What is being asked: What is needed is an exact repetition of the lines below, from the first one through the one holding "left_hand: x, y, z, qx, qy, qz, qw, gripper", with no pictures and nothing else.

Start of Block

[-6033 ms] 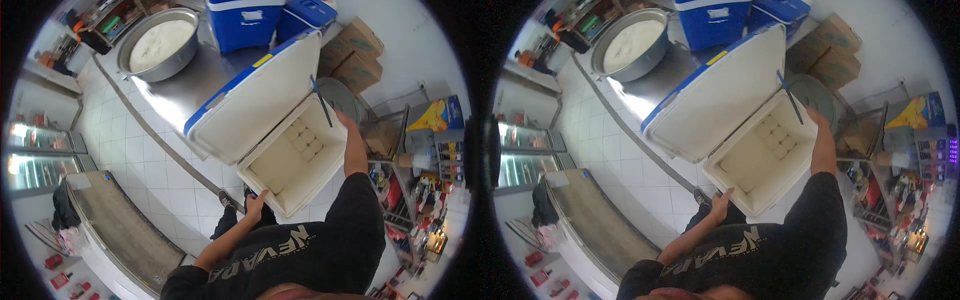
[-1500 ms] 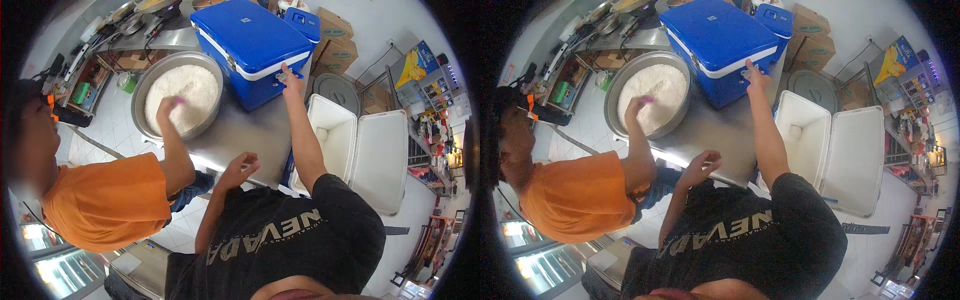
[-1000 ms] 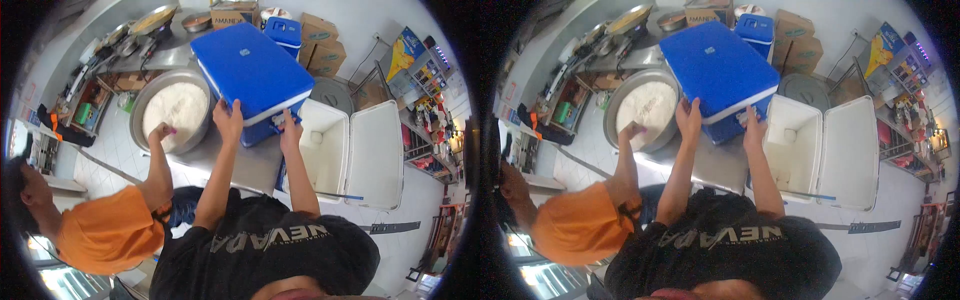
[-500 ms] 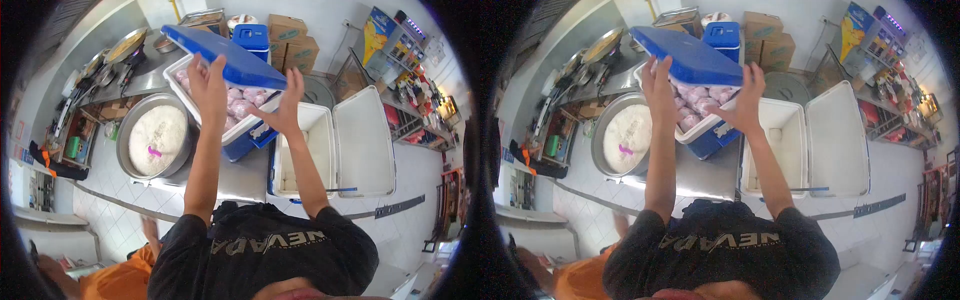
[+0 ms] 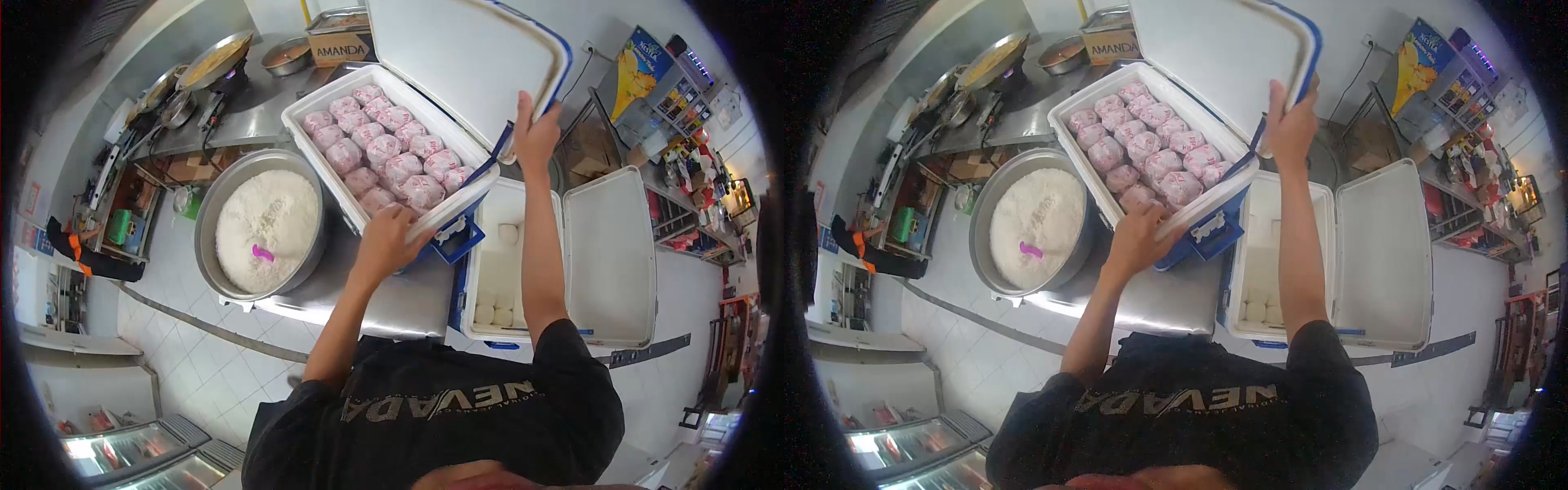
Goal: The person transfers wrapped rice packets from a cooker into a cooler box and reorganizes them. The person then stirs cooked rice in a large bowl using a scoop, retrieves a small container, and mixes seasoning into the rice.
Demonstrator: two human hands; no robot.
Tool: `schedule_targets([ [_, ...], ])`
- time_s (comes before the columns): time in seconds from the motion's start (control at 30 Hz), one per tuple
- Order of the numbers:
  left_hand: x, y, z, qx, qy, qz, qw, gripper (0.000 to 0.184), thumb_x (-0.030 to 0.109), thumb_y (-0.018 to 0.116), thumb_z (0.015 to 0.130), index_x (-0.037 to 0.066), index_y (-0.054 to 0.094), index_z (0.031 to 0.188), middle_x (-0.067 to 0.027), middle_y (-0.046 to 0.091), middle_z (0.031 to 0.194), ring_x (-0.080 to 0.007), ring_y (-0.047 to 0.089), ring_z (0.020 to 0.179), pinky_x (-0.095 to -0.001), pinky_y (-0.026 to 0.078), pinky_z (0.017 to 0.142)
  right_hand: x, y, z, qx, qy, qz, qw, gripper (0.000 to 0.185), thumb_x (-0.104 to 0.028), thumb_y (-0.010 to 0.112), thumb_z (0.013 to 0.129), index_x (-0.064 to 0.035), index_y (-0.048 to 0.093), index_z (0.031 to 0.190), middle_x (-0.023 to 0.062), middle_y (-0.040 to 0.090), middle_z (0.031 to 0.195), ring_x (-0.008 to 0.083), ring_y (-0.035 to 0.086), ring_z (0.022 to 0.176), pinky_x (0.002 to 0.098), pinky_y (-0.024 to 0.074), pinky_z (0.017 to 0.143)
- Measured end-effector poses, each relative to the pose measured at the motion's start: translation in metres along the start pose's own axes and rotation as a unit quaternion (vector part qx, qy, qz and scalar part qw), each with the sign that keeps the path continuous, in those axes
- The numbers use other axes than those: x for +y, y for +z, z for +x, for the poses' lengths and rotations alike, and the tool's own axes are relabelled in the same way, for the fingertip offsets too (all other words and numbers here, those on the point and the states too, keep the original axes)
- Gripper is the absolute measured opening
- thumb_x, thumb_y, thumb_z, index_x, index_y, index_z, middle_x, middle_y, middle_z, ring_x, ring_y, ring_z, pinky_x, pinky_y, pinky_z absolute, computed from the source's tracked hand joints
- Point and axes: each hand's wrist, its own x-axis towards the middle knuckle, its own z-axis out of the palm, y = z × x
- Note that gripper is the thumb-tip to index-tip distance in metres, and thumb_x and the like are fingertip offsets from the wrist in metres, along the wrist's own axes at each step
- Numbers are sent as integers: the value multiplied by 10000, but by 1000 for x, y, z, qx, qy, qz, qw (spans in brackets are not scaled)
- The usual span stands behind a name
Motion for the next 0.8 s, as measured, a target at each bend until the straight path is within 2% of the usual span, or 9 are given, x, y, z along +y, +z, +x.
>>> schedule_targets([
  [0.13, 3, 1, 0, 2, -20, 29, 999, 344, 332, 772, 784, 46, 626, 910, -126, 633, 896, -329, 640, 807, -419, 523, 668, 17, 3, 14, 18, 12, 14, 1000, 542, -405, 602, 942, 108, 492, 1077, 292, 662, 834, 485, 651, 800, 488, 501, 722],
  [0.27, 7, 1, 5, -7, -35, 42, 999, 343, 333, 769, 783, 50, 629, 917, -121, 645, 889, -325, 649, 814, -424, 523, 669, 47, 2, 19, -21, 88, 11, 996, 614, -425, 583, 948, 151, 471, 1130, 355, 635, 1011, 481, 626, 992, 490, 471, 865],
  [0.4, 9, 6, 9, -24, -34, 99, 994, 329, 359, 741, 801, 69, 622, 901, -131, 638, 818, -349, 641, 739, -453, 509, 629, 99, -7, 12, -83, 68, 35, 994, 558, -418, 540, 970, 65, 493, 1244, 269, 636, 1160, 426, 610, 1084, 449, 465, 932],
  [0.5, 11, 8, 14, -36, -36, 99, 994, 332, 365, 744, 799, 74, 623, 901, -143, 644, 803, -351, 641, 726, -456, 506, 621, 119, -12, 8, -150, 124, 123, 973, 895, -554, 600, 896, 48, 275, 1472, 298, 560, 1302, 419, 520, 1252, 407, 392, 1081],
  [0.63, 11, 11, 15, -62, -41, 116, 990, 360, 382, 745, 799, 58, 626, 902, -144, 650, 828, -345, 644, 735, -447, 509, 619, 120, -23, -18, -71, 132, 201, 968, 561, -464, 357, 1040, -3, 523, 1313, 152, 619, 1221, 253, 590, 1131, 426, 524, 889],
  [0.7, 11, 11, 11, -85, -82, 105, 987, 419, 415, 740, 796, 39, 644, 954, -137, 660, 861, -333, 655, 792, -449, 517, 674, 205, -23, -59, 47, 292, 295, 909, 471, -399, 401, 1025, -40, 529, 1301, 141, 602, 1263, 248, 601, 1110, 458, 521, 901],
  [0.73, 15, 6, 12, -112, -98, 107, 983, 450, 432, 733, 793, 42, 653, 1003, -141, 667, 890, -328, 659, 845, -453, 521, 726, 242, -23, -106, 107, 287, 254, 917, 487, -407, 418, 1013, -30, 522, 1303, 142, 589, 1284, 271, 570, 1159, 495, 472, 973],
  [0.77, 11, 8, 9, -111, -118, 102, 982, 474, 447, 726, 788, 46, 656, 1032, -152, 669, 928, -331, 659, 876, -452, 525, 749, 303, -18, -172, -34, 319, 50, 946, 515, -418, 443, 1003, -20, 507, 1323, 151, 586, 1288, 281, 543, 1192, 492, 443, 1005],
  [0.8, 6, 10, 6, -98, -122, 90, 984, 446, 433, 735, 776, 69, 657, 1022, -137, 678, 977, -338, 664, 886, -457, 527, 778, 362, -14, -237, -218, 273, -269, 897, 546, -428, 468, 993, -11, 491, 1344, 159, 582, 1292, 291, 516, 1225, 489, 415, 1037],
])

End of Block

Task solution:
[-6033 ms] 
[-1500 ms] 
[-1000 ms] 
[-500 ms] 
[+0 ms] 
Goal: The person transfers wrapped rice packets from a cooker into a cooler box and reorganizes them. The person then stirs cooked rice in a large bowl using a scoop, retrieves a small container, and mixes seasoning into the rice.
Demonstrator: two human hands; no robot.
Tool: `schedule_targets([ [_, ...], ])`
- time_s (comes before the columns): time in seconds from the motion's start (control at 30 Hz), one per tuple
- Order of the numbers:
  left_hand: x, y, z, qx, qy, qz, qw, gripper (0.000 to 0.184), thumb_x (-0.030 to 0.109), thumb_y (-0.018 to 0.116), thumb_z (0.015 to 0.130), index_x (-0.037 to 0.066), index_y (-0.054 to 0.094), index_z (0.031 to 0.188), middle_x (-0.067 to 0.027), middle_y (-0.046 to 0.091), middle_z (0.031 to 0.194), ring_x (-0.080 to 0.007), ring_y (-0.047 to 0.089), ring_z (0.020 to 0.179), pinky_x (-0.095 to -0.001), pinky_y (-0.026 to 0.078), pinky_z (0.017 to 0.142)

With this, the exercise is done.